**WHAT IS NEEDED:**
Your answer should consist of each line below that contains the string "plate".

#### THE INPUT ####

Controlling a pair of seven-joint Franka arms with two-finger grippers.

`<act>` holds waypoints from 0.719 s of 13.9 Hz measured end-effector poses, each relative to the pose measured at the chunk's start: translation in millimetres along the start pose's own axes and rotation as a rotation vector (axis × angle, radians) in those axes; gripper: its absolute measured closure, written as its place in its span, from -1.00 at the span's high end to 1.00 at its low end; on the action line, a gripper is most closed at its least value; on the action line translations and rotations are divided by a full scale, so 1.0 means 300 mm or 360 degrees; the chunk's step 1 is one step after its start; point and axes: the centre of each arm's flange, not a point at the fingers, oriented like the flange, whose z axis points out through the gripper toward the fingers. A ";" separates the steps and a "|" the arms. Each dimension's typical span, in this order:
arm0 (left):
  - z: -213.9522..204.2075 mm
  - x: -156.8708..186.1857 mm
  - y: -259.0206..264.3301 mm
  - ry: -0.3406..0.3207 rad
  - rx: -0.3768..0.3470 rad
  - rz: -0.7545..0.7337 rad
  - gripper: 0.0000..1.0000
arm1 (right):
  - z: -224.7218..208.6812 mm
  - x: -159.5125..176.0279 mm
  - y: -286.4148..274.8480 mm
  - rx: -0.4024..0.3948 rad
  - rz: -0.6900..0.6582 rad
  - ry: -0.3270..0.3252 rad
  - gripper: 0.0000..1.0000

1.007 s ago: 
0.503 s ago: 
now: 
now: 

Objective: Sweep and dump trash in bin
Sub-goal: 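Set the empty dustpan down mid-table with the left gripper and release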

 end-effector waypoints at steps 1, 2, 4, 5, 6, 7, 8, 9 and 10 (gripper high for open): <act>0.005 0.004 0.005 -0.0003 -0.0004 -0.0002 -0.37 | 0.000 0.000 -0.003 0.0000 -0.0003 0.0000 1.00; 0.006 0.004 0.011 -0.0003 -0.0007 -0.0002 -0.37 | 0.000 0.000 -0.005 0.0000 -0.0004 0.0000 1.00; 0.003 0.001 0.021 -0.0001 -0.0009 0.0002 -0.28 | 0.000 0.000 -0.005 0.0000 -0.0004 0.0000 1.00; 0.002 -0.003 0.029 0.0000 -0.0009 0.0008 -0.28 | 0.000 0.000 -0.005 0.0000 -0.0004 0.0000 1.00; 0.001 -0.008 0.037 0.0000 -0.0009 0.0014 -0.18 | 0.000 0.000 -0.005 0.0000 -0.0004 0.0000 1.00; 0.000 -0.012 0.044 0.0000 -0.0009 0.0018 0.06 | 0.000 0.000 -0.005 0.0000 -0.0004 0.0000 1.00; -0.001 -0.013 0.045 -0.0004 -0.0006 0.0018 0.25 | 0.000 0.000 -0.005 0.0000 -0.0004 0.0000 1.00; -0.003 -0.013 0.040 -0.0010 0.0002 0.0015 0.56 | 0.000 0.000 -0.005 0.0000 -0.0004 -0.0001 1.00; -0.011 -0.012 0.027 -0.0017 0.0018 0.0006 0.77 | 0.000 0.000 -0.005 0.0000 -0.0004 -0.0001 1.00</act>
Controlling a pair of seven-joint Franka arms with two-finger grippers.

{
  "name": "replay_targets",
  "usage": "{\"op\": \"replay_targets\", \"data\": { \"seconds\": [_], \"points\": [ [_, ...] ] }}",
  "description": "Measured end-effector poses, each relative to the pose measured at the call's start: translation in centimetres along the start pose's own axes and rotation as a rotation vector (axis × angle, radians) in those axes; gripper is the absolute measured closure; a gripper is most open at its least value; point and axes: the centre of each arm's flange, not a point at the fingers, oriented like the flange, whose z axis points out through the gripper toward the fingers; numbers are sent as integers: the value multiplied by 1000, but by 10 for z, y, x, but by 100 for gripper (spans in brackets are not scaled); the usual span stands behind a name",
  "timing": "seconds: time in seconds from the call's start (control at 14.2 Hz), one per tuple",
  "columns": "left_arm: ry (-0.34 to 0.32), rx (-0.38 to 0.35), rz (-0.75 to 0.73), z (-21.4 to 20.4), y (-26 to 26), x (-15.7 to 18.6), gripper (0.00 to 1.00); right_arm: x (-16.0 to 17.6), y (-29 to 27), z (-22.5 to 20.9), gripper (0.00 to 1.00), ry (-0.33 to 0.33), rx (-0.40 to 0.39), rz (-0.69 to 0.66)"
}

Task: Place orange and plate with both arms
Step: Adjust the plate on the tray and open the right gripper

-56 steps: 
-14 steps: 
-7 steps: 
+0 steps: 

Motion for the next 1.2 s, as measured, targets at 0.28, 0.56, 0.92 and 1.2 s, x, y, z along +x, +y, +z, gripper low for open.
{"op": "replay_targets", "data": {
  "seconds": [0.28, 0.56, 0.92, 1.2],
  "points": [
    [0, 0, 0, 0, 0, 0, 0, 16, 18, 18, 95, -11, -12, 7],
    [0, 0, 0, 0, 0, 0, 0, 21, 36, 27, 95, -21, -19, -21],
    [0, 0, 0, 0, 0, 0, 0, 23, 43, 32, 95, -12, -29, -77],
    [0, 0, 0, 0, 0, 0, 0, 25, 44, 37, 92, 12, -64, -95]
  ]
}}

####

**WRITTEN RESPONSE:**
Task: Place orange and plate with both arms
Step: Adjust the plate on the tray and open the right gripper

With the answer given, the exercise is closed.